* How to complete this task: The reply is to contain the full listing, repeated exactly, with pictures left out.

= = = = =

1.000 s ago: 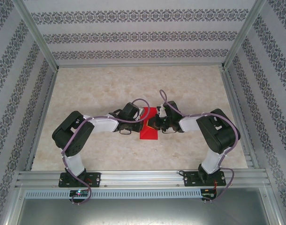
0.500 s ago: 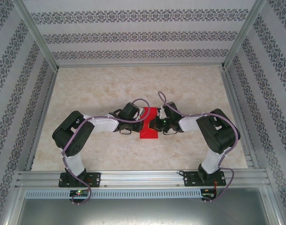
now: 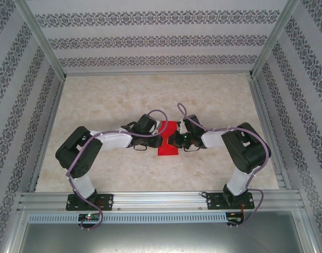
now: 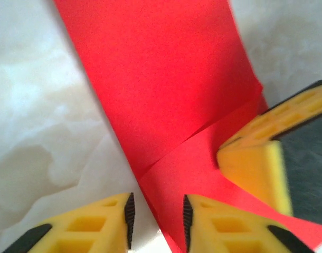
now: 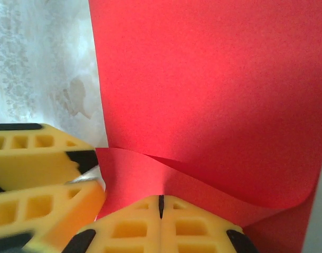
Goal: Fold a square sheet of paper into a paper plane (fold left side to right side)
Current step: Fold the triangle a second time at the center of the table.
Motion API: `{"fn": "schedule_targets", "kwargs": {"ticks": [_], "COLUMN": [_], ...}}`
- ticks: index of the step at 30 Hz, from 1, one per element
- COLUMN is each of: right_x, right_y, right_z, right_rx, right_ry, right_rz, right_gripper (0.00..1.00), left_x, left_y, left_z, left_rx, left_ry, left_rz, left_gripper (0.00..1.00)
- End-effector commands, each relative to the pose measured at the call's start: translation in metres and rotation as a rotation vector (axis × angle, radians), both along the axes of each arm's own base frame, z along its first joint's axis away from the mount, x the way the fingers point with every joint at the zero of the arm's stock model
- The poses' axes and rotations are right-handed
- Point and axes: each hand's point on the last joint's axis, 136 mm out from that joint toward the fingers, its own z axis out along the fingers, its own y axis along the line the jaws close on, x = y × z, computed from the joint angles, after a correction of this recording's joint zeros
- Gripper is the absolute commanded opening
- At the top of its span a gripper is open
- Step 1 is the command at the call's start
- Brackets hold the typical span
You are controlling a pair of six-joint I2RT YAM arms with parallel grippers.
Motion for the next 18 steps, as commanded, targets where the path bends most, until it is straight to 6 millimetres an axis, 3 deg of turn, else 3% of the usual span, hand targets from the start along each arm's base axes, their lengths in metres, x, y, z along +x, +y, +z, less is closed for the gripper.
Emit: {"fn": "schedule_targets", "kwargs": {"ticks": [1, 4, 11, 13, 18], "right_x": [-0.011, -0.01, -0.01, -0.01, -0.01], "right_y": [-0.012, -0.012, -0.01, -0.01, -0.01], "right_z": [-0.016, -0.015, -0.015, -0.015, -0.015], "right_rx": [-0.083, -0.08, -0.076, -0.076, -0.075], "right_ry": [0.037, 0.036, 0.038, 0.037, 0.037], "right_rz": [-0.003, -0.005, 0.0, 0.001, 0.001], "right_gripper": [0.0, 0.0, 0.0, 0.0, 0.0], "left_x": [0.0, -0.011, -0.047, -0.053, -0.058], "left_y": [0.006, -0.001, -0.045, -0.053, -0.055], "left_z": [0.03, 0.042, 0.061, 0.059, 0.033], "left_rx": [-0.007, -0.067, -0.342, -0.377, -0.346], "left_ry": [-0.036, -0.008, 0.141, 0.187, 0.262], "left_rz": [0.028, -0.006, -0.15, -0.171, -0.165], "left_gripper": [0.37, 0.31, 0.17, 0.17, 0.16]}}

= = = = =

* Expected answer:
1.000 s ago: 
0.500 s ago: 
now: 
now: 
now: 
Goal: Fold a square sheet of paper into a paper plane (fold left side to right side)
Current step: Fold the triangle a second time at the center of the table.
Motion API: `{"fn": "schedule_targets", "kwargs": {"ticks": [_], "COLUMN": [_], ...}}`
- ticks: index of the step at 30 Hz, from 1, one per element
- COLUMN is each of: right_x, right_y, right_z, right_rx, right_ry, right_rz, right_gripper (0.00..1.00), left_x, left_y, left_z, left_rx, left_ry, left_rz, left_gripper (0.00..1.00)
- End-effector commands, each relative to the pose measured at the call's start: translation in metres and rotation as a rotation vector (axis × angle, radians), both along the axes of each arm's own base frame, z along its first joint's axis away from the mount, x the way the fingers point with every joint at the zero of the arm's stock model
- The poses' axes and rotations are right-handed
- Point and axes: each hand's point on the last joint's axis, 136 mm out from that joint toward the fingers, its own z axis out along the fingers, its own y axis along the line the jaws close on, x = y × z, computed from the joint angles, after a correction of this recording's joint zeros
- Gripper is the absolute commanded opening
- At the top of its span a gripper is open
- Step 1 is the command at the call's start
- Brackets hold the typical span
You are controlling a pair of six-joint I2RT YAM arms with parallel grippers.
Motion for the next 18 steps, as commanded, targets where the path bends most, until it is straight to 6 millimetres an axis, 3 deg of turn, else 3% of the usual span, hand targets from the start along each arm's base axes, their lengths in metres, x, y, z along +x, +y, +z, less is closed for the gripper.
Emit: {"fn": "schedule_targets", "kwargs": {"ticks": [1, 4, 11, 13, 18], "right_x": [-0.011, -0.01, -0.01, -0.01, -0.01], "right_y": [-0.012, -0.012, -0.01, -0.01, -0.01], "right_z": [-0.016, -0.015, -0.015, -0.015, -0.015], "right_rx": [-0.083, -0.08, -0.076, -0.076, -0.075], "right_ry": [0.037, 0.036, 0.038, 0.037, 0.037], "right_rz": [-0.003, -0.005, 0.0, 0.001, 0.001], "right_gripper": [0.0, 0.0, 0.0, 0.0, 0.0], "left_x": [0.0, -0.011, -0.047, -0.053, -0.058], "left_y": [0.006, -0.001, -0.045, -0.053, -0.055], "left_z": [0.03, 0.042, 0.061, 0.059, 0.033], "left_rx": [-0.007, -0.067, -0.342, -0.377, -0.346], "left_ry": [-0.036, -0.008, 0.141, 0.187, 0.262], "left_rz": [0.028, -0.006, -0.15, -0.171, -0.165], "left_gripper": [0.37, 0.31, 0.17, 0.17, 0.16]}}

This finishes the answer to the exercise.